Just a couple of suggestions, hoping it isn't too late; 1. Can some of the table and column names be shortened please. When I converted the database to postgresql, some of the automatically generated objects, i.e. sequences and indices ended up with names that got truncated. Fortunately, they were still unique but that was more luck than good management. 2. Remove the hardcoded Horowhenua stuff from the source i.e. the logic dealing with branches and collections.
Documentation Nicholas Rosasco has started writing our documentation. We already have some volunteers, but could certainly use more. Even if you can only contribute a little time to read it and give us your feedback, or to write a short article, your help will be appreciated.
3. IMHO, there needs to be two distinct flavours of documentation. I am not a librarian and need to see the system from a technical/implementation point of view. The prospective users who were evaluating Koha, wanted to see the system from the Librarian point of view to help them make decisions about its usefulness. Glen -- =-=-=-=-=-=-=-=-=-=-=-=-=-=-=-=-=-=-=-=-=-=-=-=-=-=-=-=-=-=-=-=-=-=-=-= Glen and Rosanne Eustace, GodZone Internet Services, a division of AGRE Enterprises Ltd., P.O. Box 8020, Palmerston North, New Zealand 5301 Ph/Fax: +64 6 357 8168, Mob: +64 21 424 015
On Fri, 7 Jun 2002, Glen Eustace wrote: Thanks for your response.
On Fri, 07 Jun 2002 05:45, Pat Eyler wrote:
1.4 Paul Poulain, Steve Tonnesen, and Sergey Yanovitsky have been hard at work laying out a database schema for MARC. Now that they're down to dotting I's and crossing T's, they're going to be starting on a clean API for developers. These two pieces will provide the foundation for a stronger, faster, better Koha.
Just a couple of suggestions, hoping it isn't too late;
I think we're still early enough on for suggestions to be welcome. One things we're trying to do is develop in small bites. This should make the overall cost of change a bit lower than it would be in a traditional system. (Translation: suggest early, suggest often.)

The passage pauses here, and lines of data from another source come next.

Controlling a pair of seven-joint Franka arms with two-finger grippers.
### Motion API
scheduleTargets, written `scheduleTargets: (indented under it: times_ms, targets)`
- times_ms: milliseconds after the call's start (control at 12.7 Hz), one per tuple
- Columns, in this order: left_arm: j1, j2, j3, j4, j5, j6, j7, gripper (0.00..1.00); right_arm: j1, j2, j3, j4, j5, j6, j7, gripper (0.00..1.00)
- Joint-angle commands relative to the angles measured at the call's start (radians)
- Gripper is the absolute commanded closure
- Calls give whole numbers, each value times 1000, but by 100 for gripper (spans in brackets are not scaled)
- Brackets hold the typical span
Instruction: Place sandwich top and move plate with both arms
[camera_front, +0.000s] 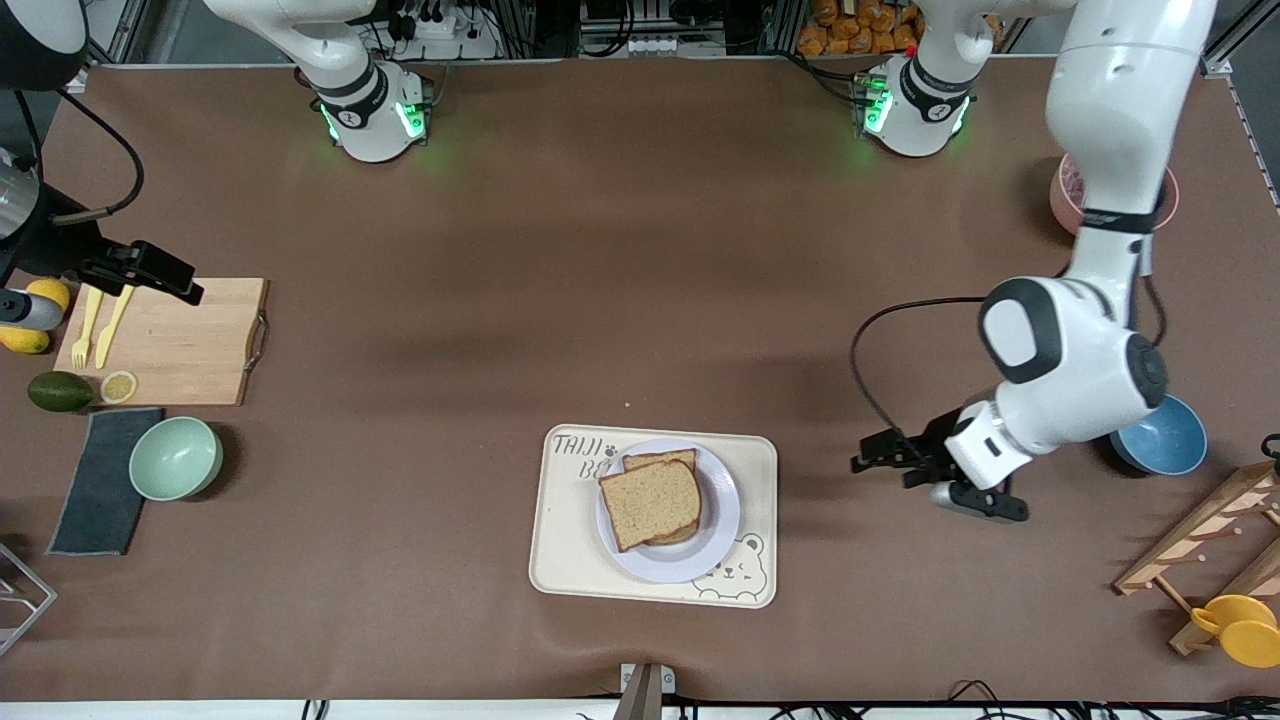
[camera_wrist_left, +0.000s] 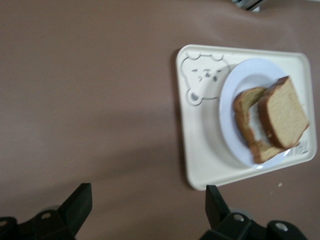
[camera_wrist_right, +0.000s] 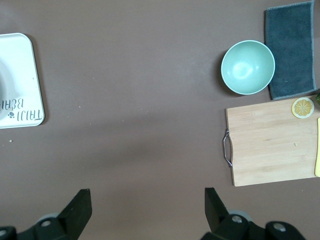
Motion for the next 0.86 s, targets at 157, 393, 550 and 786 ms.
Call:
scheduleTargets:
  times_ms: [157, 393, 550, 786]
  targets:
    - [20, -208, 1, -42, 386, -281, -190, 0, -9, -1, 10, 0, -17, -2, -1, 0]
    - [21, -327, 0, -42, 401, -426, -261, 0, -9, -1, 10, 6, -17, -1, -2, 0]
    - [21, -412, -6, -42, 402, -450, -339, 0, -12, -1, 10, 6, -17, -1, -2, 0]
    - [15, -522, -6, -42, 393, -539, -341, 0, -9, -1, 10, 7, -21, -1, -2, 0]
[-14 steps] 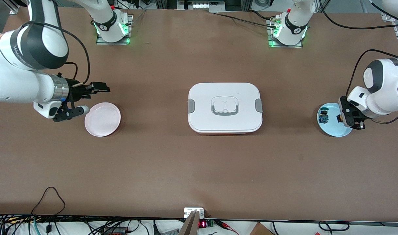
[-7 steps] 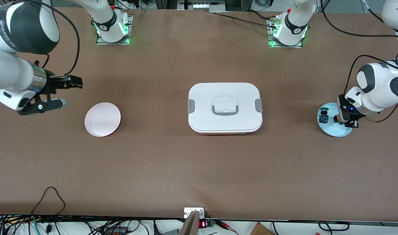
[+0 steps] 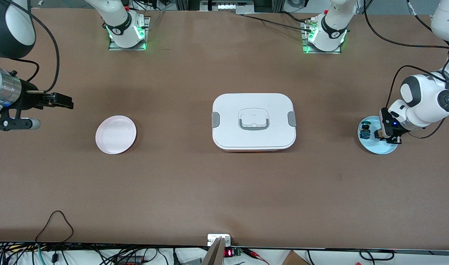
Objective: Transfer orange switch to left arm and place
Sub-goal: 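Lower the switch onto the blue plate with the left gripper, then open the left gripper and raise it away from the blue plate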
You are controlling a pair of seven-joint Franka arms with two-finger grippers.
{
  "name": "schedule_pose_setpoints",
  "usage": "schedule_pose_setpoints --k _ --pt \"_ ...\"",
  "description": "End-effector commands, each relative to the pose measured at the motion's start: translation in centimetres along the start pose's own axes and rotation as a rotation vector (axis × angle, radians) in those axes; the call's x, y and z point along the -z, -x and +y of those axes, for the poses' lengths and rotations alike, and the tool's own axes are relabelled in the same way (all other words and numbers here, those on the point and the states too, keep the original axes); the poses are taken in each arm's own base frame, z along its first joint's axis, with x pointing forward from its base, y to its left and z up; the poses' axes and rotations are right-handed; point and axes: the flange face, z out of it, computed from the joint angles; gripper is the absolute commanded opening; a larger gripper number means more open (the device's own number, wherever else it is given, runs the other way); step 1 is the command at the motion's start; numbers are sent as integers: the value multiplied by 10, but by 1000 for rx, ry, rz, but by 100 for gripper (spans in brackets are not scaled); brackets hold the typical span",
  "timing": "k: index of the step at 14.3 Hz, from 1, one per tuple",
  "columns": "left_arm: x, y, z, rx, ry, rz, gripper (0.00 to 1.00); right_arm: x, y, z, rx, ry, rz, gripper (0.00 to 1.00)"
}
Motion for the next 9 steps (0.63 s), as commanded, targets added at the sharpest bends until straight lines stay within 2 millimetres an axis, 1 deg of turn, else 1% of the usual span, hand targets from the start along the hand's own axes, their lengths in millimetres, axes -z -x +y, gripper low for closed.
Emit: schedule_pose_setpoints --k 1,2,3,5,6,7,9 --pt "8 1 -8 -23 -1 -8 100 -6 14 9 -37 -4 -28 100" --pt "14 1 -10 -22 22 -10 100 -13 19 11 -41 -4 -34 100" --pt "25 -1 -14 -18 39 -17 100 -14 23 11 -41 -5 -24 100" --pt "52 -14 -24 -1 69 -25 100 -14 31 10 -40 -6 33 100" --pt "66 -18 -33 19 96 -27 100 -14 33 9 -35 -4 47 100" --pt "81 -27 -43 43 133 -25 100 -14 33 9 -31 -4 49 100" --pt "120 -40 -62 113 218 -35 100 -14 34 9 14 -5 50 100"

1. Can some of the table and column names be shortened please. When I converted the database to postgresql, some of the automatically generated objects, i.e. sequences and indices ended up with names that got truncated. Fortunately, they were still unique but that was more luck than good management.
2. Remove the hardcoded Horowhenua stuff from the source i.e. the logic dealing with branches and collections.
I think you'll see this happening as we move along. One of our big desires is that Koha become a systems that works well for everyone.
Documentation Nicholas Rosasco has started writing our documentation. We already have some volunteers, but could certainly use more. Even if you can only contribute a little time to read it and give us your feedback, or to write a short article, your help will be appreciated.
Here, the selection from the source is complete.